Vor meiner ersten Predigt wischte ich deswegen den Gedanken, der mir so überraschend kam, nicht einfach beiseite. Ich hielt kurz inne und widmete den Gottesdienst innerlich all den Frauen, welche in Kirchen am Predigen gehindert wurden und immer noch werden.

Die Kanzel als Symbol

Kürzlich fragte ich eine Pfarrerin, ob sie manchmal von der Kanzel predige. Die hölzerne Kanzel in ihrer Kirche, rund drei Meter über dem Boden und über eine enge Wendeltreppe zugänglich, wirkte auf mich autoritär: Ich assoziierte damit, dass die Person, die daraus spricht, es besser zu wissen meint als die anderen, Sendungsbewusstsein hat, Macht geniesst. Die banale Antwort der Pfarrerin: Man werde von der Kanzel einfach besser gehört und gesehen. Dann schob sie aber nach: „Gerade als Frau ist es gut, manchmal ganz bewusst von der Kanzel zu predigen. Das sendet ein Zeichen.“ Sie brauchte nicht mehr dazu zu sagen.

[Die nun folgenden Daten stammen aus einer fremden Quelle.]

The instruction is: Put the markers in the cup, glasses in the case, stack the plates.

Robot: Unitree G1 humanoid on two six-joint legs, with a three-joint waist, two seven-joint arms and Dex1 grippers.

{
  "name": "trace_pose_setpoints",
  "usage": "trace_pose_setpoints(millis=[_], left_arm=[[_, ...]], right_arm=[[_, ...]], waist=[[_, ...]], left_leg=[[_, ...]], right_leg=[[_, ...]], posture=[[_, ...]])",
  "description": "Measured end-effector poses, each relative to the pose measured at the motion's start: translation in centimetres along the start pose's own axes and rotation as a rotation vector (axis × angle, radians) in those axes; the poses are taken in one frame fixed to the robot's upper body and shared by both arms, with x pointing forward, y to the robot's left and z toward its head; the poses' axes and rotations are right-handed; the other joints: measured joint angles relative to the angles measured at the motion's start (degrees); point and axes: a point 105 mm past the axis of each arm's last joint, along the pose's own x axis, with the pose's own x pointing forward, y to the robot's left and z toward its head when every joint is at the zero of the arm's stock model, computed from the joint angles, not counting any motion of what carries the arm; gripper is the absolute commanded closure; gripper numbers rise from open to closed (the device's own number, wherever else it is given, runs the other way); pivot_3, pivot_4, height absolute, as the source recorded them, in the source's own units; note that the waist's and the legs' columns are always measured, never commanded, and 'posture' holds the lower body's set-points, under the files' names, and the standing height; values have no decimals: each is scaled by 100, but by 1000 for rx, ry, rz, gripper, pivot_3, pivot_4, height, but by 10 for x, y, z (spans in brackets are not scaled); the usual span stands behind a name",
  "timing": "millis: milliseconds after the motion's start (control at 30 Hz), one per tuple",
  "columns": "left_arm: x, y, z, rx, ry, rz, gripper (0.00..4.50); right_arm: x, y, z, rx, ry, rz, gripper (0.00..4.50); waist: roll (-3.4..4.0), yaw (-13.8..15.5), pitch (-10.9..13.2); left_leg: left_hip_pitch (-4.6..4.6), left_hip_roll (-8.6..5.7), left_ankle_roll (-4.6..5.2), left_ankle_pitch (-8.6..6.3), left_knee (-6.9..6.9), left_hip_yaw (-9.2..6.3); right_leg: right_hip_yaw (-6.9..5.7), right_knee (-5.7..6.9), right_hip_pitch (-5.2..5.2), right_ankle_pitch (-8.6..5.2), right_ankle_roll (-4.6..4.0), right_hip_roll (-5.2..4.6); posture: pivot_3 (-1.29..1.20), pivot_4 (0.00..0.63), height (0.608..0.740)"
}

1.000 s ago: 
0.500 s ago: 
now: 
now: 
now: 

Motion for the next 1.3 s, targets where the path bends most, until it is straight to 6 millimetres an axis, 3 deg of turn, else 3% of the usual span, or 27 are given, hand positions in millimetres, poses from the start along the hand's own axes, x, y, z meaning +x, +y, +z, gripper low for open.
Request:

Und so tragen wir Theologiestudentinnen und Pfarrerinnen sie alle mit: Die Frauen, die gekämpft haben. Die Männer, die sich für sie einsetzten. Die Frauen, die am Predigen gehindert wurden, und – bis Ende des 19. Jahrhunderts – sogar am Studieren. Die Frauen, die heute in anderen Kirchen für gleiche Rechte kämpfen. Frauen, die ihren Beruf nicht ausüben durften, nicht gewählt wurden, vor deren Predigten Menschen die Kirche wieder verliessen. Wir tragen sie mit.

Das mag unnötig klingen, in unserer Kirche und im 21. Jahrhundert. Aber es ist wichtig. Immer noch.

Bild: Nachlass Greti Caprez-Roffler

Publikation: 100 Jahre Frauenordination in Zürich (PDF-Download)

2 Kommentare zu „In grossen Fussstapfen“

  1. Andreas Schweizer

    Oh wie schön Du das sagst, wie tief, und in so „normaler“, verständlicher Alltagssprache. Schön, dass Du auf dem Weg zur Pfarrerin bist, Du bist ein Gewinn für die Kirche. Danke. Ich wünsche Dir von Herzen Gottes Segen dazu.